Quanto à tributação autónoma, há ligeiras mudanças. A sujeição passa apenas a ocorrer sobre despesas com veículos com custo de aquisição superior a 27.500 euros; a taxa agravada em 10 p.p. quando os sujeitos passivos apuram prejuízo fiscal, deixa de ser aplicável nos 2 primeiros anos de atividade; os veículos movidos a GPL deixam de beneficiar de uma redução de taxas. Ficou assim adiado um agravamento, que poderia ser a opção para desincentivar a atribuição pelas empresas de viaturas de serviço, a qual segue uma linha distinta através da majoração em 30% dos gastos suportados com a aquisição de passes sociais.

Relativamente a incentivos ao investimento, o regime que permite uma dedução à coleta de 10% dos lucros que sejam retidos e reinvestidos é alargado.

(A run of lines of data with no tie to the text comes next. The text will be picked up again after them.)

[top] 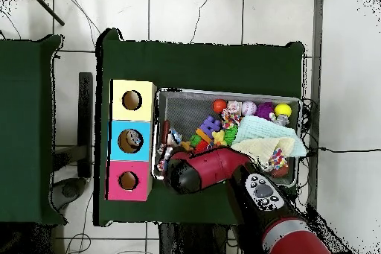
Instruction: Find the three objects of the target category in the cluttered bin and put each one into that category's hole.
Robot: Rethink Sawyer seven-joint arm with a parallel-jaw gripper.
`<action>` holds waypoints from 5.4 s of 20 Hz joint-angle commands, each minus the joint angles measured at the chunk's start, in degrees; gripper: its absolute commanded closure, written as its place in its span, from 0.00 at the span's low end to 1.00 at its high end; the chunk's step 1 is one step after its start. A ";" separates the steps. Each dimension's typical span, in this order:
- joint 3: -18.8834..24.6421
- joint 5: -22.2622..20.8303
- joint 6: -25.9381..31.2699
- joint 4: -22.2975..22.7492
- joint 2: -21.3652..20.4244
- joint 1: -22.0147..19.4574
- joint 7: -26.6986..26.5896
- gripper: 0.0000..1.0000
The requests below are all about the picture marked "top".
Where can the purple plastic building block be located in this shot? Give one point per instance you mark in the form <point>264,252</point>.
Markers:
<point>209,125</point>

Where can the red maraca rattle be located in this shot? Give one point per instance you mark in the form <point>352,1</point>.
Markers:
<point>219,105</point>

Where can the mint knitted cloth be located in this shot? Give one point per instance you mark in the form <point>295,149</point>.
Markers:
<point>262,130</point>

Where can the cream knitted cloth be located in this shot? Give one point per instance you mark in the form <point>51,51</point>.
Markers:
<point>265,148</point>

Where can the multicoloured patterned cloth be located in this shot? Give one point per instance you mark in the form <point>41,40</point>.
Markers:
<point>278,158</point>

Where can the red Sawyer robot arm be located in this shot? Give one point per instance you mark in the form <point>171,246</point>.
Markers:
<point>214,167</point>

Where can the clear shallow mesh bin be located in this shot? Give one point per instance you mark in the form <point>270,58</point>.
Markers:
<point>169,102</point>

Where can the wooden box with three holes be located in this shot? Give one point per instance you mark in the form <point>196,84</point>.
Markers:
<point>131,129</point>

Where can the dark red sausage toy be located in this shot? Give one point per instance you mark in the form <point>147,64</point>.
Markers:
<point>165,130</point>

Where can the floral patterned fabric knot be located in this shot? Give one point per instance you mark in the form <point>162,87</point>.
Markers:
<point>233,108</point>

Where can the dark green tablecloth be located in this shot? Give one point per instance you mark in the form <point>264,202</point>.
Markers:
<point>208,69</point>

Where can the white baseball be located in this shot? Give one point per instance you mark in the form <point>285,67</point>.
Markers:
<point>249,108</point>

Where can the purple monster toy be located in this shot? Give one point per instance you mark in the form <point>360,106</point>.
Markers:
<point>265,111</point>

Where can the yellow ball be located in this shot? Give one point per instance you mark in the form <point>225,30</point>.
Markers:
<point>283,110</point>

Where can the black panel stand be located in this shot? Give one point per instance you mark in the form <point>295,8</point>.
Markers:
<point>86,117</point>

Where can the grey round stand base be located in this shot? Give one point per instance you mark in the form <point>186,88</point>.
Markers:
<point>71,189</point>

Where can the dark green side cloth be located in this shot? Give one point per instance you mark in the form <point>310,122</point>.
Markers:
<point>30,87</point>

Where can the black rod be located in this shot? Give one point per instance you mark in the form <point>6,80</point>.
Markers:
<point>47,8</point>

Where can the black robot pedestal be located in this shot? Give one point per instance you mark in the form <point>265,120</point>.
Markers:
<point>190,242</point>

De facto, os lucros retidos passam a poder ser reinvestidos num prazo de quatro anos, também em certos ativos intangíveis e o montante máximo dos lucros sobre o qual o benefício é calculado é aumentado de 10 para 12 milhões de euros. Já o SIFIDE, que visa incentivar as atividades de investigação e desenvolvimento, tem alterações pontuais, e a sua duração é estendida até ao final de 2025.

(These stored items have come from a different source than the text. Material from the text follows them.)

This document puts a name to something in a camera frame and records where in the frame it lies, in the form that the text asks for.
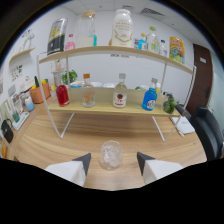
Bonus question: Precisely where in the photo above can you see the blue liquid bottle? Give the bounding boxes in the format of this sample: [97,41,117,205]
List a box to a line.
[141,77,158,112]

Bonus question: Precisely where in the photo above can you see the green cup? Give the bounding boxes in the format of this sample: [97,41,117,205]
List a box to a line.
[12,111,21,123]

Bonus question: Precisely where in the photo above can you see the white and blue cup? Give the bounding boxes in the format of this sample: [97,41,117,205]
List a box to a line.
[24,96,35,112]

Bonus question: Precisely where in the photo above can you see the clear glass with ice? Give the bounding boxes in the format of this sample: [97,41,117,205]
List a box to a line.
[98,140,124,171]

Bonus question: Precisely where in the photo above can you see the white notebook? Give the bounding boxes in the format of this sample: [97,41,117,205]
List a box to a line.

Estão ainda previstas autorizações legislativas para que o Governo crie benefícios fiscais em sede de IRC à criação de postos de trabalho em territórios do interior (a qual constou da proposta de 2019 e não foi avante) e às atividades de promoção de PME, com vista à internacionalização.

De salientar ainda a previsão expressa de uma isenção de Imposto do Selo para contratos de gestão centralizada de tesouraria (vulgo cashpooling) entre sociedades em relação de domínio ou de grupo, medida que se aplaude. Por sua vez, a isenção para empréstimos destinados à cobertura de carências de tesouraria passa a ser aplicada apenas quando os mesmos são realizados por sociedades, o que deverá ter sido uma alteração não intencional, já que a sua revogação poderá significar a sujeição a Imposto do Selo de financiamentos de prazo inferior a 1 ano concedidos por sócios pessoas singulares.

Com surpresa, é introduzida uma nova taxa de IMT de 7,5%, aplicável à aquisição de prédios urbanos destinados a habitação, cuja base tributável seja superior a 1 milhão de euros. Em sede de IMI, de destacar o agravamento significativo da taxa para prédios em ruínas e terrenos para construção habitacionais localizados em zonas de pressão urbanística e a revogação da isenção de IMI para prédios classificados como monumentos nacionais e individualmente classificados como de interesse público ou municipal.

De assinalar ainda que as regras de tributação dos rendimentos derivados do alojamento local sofrem nova alteração, sendo agravado de 0,35 para 0,50 o coeficiente aplicado para determinação da matéria coletável quando os estabelecimentos estejam localizados em áreas de contenção.

Nos impostos indiretos, há mexidas nas realidades sujeitas às taxas reduzida e intermédias, passando os espetáculos de tauromaquia a estar sujeitas à taxa normal e as entradas em jardins zoológicos, botânicos e aquários públicos à taxa reduzida.  Os demais impostos indirectos deverão, grosso modo, ter um aumento de taxa na ordem dos 0,3%

As alterações ao IVA da eletricidade no sentido da criação de escalões de consumo, permitindo a tributação à taxa reduzida ou intermédia, ficam dependentes da utilização da autorização legislativa e da UE. Uma realidade parece ser já a possibilidade de dedução do IVA suportado em despesas respeitantes a eletricidade utilizada em viaturas elétricas ou híbridas plug-in.

Por fim, mantém-se a tendência da criação de contribuições, sendo este ano adicionada uma incidente sobre os fornecedores da indústria de dispositivos médicos do Serviço Nacional de Saúde e outra sobre as embalagens de uso único. As demais contribuições sectoriais, aprovadas com caráter extraordinário, mantêm-se nos mesmo termos, estando, contudo, prevista uma autorização para proceder a alterações na contribuição sobre o sector energético.